Profile the fetch phase #77064

nik9000 · 2021-08-31T13:25:15Z

This adds profiling to the fetch phase so we can tell when fetching is
slower than we'd like and we can tell which portion of the fetch is
slow. The output includes which stored fields were loaded, how long it
took to load stored fields, which fetch sub-phases were run, and how
long those fetch sub-phases took.

Closes #75892

nik9000

I implemented this by having the fetch phase optionally profile itself, attaching the profile results to the per-shard fetch results. I then merge those fetch results into the "search phase" profiling that we have been collecting for years. The rendered json of the profile result will only include a fetch section on shards that performed a fetch.

...gin/src/main/java/org/elasticsearch/plugin/noop/action/search/TransportNoopSearchAction.java

nik9000 · 2021-08-31T13:26:50Z

docs/reference/search/profile.asciidoc

+        "aggregations": [],
+        "fetch": {
+          "type": "fetch",
+          "description": "fetch",


This type and description come from my using a raw ProfileResult for the entire fetch phase.

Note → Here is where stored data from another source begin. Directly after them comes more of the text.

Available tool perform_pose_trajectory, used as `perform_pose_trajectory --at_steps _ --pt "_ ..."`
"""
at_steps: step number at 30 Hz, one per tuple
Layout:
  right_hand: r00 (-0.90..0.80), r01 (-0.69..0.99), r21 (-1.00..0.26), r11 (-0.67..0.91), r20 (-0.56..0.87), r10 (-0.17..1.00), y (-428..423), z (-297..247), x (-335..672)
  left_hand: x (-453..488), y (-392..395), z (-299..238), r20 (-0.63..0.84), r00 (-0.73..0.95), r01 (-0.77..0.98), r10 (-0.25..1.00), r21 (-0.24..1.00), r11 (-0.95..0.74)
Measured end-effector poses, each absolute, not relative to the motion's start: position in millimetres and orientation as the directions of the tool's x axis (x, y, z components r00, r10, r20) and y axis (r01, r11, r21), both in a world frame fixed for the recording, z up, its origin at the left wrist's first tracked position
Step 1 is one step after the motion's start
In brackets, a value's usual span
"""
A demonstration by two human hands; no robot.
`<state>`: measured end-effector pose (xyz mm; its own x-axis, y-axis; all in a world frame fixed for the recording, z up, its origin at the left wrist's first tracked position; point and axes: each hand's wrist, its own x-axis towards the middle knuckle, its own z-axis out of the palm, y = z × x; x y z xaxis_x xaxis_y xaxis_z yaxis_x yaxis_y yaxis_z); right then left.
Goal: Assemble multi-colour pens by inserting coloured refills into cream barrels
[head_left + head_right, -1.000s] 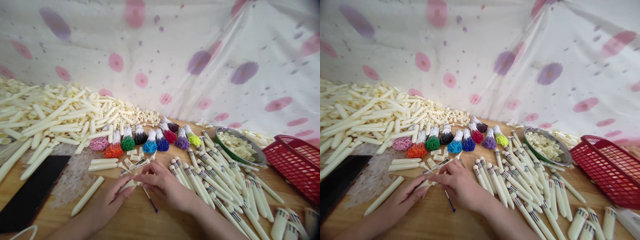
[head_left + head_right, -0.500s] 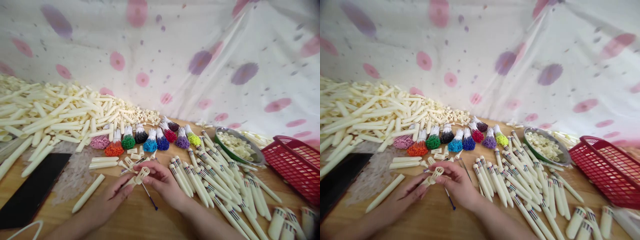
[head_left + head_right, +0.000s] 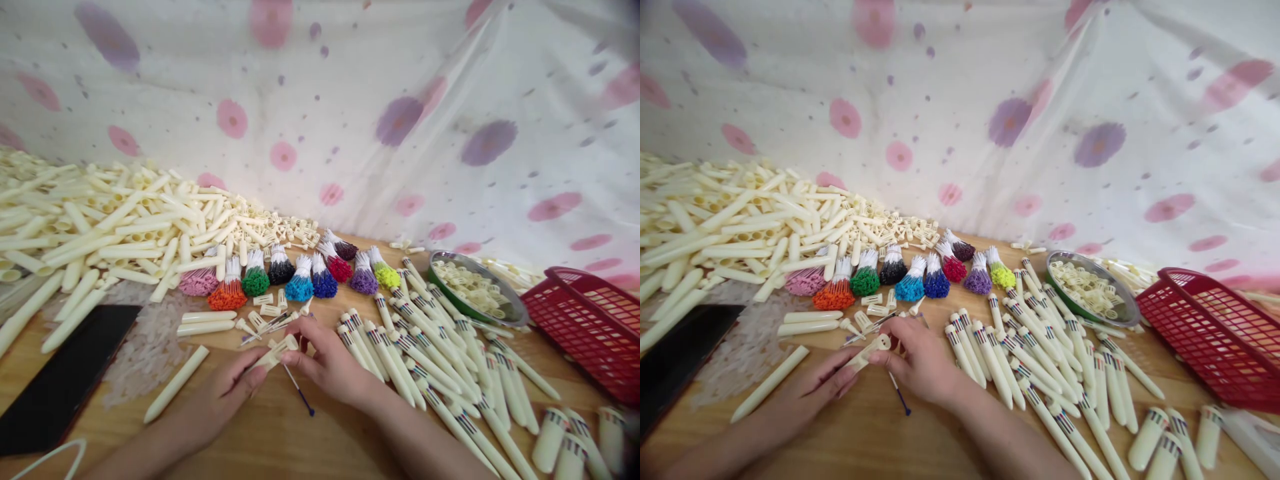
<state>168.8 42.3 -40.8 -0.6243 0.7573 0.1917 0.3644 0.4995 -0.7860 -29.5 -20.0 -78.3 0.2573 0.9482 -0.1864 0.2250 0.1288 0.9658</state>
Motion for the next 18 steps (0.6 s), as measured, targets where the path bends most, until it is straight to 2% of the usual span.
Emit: perform_pose_trajectory --at_steps 3,6,12,15,18 --pt "-0.678 0.393 -0.713 0.580 0.201 0.707 47 -37 171 -27 -22 -77 -0.260 0.284 0.209 0.923 0.956 0.204" --pt "-0.690 0.426 -0.649 0.630 0.218 0.691 48 -36 171 -26 -24 -74 -0.254 0.317 0.213 0.914 0.958 0.193" --pt "-0.604 0.586 -0.619 0.524 0.097 0.791 42 -41 167 -25 -23 -73 -0.249 0.280 0.309 0.927 0.938 0.159" --pt "-0.613 0.589 -0.616 0.523 0.080 0.786 41 -41 168 -23 -21 -72 -0.327 0.251 0.202 0.911 0.938 0.281" --pt "-0.694 0.511 -0.641 0.573 0.087 0.715 43 -38 171 -20 -19 -66 -0.503 0.337 0.039 0.796 0.852 0.522"
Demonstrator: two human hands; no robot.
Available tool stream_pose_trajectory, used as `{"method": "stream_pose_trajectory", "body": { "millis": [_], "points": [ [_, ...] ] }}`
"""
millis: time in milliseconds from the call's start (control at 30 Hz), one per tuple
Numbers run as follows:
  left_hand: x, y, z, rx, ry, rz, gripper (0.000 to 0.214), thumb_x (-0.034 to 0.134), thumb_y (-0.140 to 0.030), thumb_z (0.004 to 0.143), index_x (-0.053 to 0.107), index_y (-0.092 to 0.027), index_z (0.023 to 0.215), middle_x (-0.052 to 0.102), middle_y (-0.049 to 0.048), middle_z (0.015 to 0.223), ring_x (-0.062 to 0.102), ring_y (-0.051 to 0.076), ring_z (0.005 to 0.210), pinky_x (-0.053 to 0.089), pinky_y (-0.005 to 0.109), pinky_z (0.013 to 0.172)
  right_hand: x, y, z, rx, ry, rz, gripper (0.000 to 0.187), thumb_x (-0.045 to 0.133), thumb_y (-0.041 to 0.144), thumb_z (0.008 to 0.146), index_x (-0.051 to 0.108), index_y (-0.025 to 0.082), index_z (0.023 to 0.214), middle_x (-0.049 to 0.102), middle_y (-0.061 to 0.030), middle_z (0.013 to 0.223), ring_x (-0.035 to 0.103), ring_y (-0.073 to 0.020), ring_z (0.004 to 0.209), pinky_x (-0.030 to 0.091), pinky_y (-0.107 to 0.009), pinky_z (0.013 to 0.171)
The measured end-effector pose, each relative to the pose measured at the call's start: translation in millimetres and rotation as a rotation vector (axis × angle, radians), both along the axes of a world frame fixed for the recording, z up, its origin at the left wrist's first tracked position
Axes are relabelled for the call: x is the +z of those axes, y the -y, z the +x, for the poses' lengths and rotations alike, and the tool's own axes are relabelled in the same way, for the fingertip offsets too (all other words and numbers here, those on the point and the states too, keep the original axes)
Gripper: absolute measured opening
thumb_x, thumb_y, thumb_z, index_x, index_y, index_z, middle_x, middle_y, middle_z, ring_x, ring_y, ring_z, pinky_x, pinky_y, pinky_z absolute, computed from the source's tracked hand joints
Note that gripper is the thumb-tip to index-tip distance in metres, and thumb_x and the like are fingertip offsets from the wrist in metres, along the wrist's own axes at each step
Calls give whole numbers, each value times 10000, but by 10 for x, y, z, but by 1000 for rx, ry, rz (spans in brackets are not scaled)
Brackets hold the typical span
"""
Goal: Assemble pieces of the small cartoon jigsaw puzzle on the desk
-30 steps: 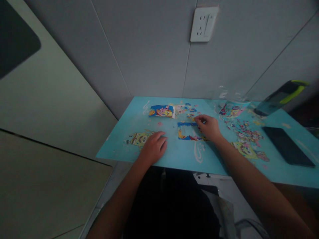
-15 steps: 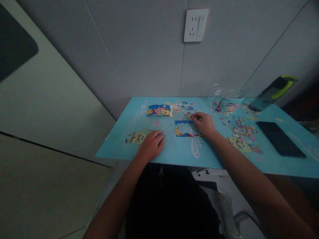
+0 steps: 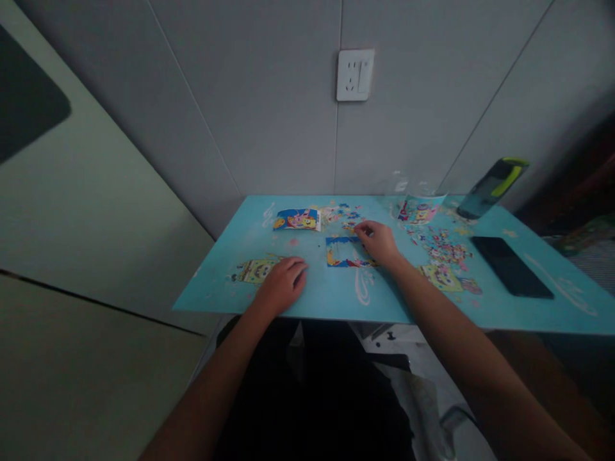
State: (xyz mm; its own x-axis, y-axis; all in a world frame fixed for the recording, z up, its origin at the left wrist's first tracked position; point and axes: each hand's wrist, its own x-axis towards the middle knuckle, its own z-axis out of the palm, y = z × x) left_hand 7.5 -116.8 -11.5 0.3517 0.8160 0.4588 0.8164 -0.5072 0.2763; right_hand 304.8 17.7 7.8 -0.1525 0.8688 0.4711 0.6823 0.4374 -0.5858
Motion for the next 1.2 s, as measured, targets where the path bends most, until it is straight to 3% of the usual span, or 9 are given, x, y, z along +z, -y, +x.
{"method": "stream_pose_trajectory", "body": {
  "millis": [667, 867, 1033, 1133, 1200],
  "points": [
    [61, 30, 76, 29, -165, 61, 267, 553, -158, 963, 668, -216, 1198, 655, 99, 1197, 628, 244, 1138, 527, 427, 1030, -72, -23, -28, 70, -31, 26, 244, 591, 311, 897, 788, 198, 988, 787, -89, 914, 693, -237, 778, 521, -362, 754],
    [151, 34, 101, 6, -281, 76, 205, 549, -169, 971, 652, -172, 1148, 648, 117, 1146, 622, 257, 1080, 530, 439, 982, -28, -13, -61, 82, -60, 33, 254, 592, 337, 911, 786, 190, 982, 790, -91, 913, 694, -232, 767, 517, -358, 747],
    [305, -118, 208, -72, -367, 83, 84, 572, -156, 946, 650, -169, 921, 646, 91, 944, 621, 251, 927, 520, 454, 932, -22, 23, -115, 100, -41, 15, 240, 597, 340, 922, 784, 198, 975, 794, -87, 903, 704, -235, 767, 528, -358, 737],
    [389, -296, 321, -112, -376, 92, 114, 553, -159, 960, 648, -169, 898, 633, 82, 902, 611, 253, 927, 469, 495, 999, -29, 38, -122, 111, -24, -5, 222, 597, 325, 927, 780, 211, 980, 795, -75, 918, 708, -232, 774, 531, -357, 751],
    [420, -432, 390, -139, -371, 93, 117, 555, -173, 961, 655, -168, 901, 637, 93, 919, 607, 263, 947, 478, 475, 953, -21, 46, -121, 117, -14, -19, 207, 600, 317, 926, 778, 222, 974, 796, -65, 931, 709, -232, 779, 531, -354, 748]
  ]
}}
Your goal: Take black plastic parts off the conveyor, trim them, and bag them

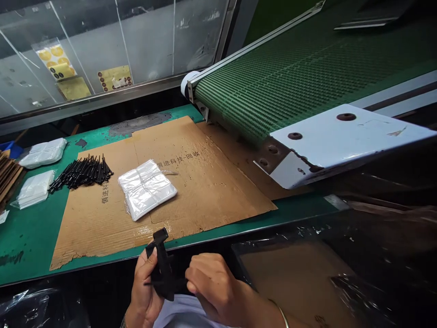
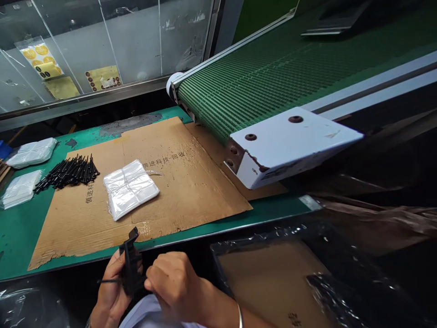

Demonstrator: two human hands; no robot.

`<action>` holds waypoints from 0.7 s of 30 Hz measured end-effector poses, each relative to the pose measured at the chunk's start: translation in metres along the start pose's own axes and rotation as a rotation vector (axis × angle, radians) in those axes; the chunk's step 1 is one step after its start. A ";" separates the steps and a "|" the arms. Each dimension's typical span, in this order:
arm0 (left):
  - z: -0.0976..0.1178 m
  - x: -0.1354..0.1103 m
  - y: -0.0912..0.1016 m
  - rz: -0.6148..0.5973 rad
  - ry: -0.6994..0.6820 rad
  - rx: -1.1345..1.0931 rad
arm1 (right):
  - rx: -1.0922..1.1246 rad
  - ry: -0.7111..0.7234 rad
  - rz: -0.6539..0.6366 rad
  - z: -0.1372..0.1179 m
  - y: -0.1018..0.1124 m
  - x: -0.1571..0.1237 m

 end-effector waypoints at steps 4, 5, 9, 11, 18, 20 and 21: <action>-0.004 -0.001 0.002 -0.025 -0.058 0.024 | 0.026 -0.170 0.069 0.007 -0.005 0.006; -0.005 -0.002 0.002 -0.033 -0.070 0.023 | 0.027 -0.179 0.059 0.008 -0.008 0.007; -0.006 -0.006 0.002 -0.043 -0.088 0.013 | 0.019 -0.210 0.025 0.009 -0.014 0.008; -0.006 -0.008 0.001 -0.085 -0.072 0.001 | 0.020 -0.239 0.027 0.011 -0.014 0.005; -0.006 -0.012 0.005 -0.271 0.079 0.009 | 0.026 -0.242 -0.024 0.023 -0.008 0.001; -0.004 -0.012 0.005 -0.422 0.176 0.027 | 0.072 -0.229 -0.049 0.028 -0.008 0.002; -0.002 -0.012 0.004 -0.498 0.236 0.021 | 0.104 -0.234 -0.049 0.030 -0.008 0.002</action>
Point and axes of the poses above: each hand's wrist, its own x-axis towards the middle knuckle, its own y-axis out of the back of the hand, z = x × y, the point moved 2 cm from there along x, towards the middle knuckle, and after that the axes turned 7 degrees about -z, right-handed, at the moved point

I'm not happy about them, but I wasn't sure if it was worth writing a whole top level class for the result or working around them some other way.

nik9000 · 2021-08-31T13:27:49Z

docs/reference/search/profile.asciidoc

+        "fetch": {
+          "type": "fetch",
+          "description": "fetch",
+          "time_in_nanos": 660555,


This is the actual nanoTime for the entire fetch phase rather than the sum of the breakdown. Because we can do that in fetch. We couldn't really do that for aggs or queries.

nik9000 · 2021-08-31T13:32:22Z

docs/reference/search/profile.asciidoc

+            "load_stored_fields_count": 5
+          },
+          "debug": {
+            "stored_fields": ["_id", "_routing", "_source"]


This bit right here is important to me. Some folks want to only fetch doc values and avoid stored fields entirely. With this PR you can profile the query and check that this array is empty. If it is then we skipped loading doc values. Unless something tricky is happening in the nested case that I didn't dig into.

I like the debug section too!

nik9000 · 2021-08-31T13:32:43Z

docs/reference/search/profile.asciidoc

+          "children": [
+            {
+              "type": "source",
+              "description": "load _source",


We get one of these per fetch sub phase we run.

nik9000 · 2021-08-31T13:37:08Z

.../percolator/src/main/java/org/elasticsearch/percolator/PercolatorHighlightSubFetchPhase.java

+    @Override
+    public String name() {
+        return "percolator_highlight";
+    }


These power the type and description fields on the children field in the fetch profile.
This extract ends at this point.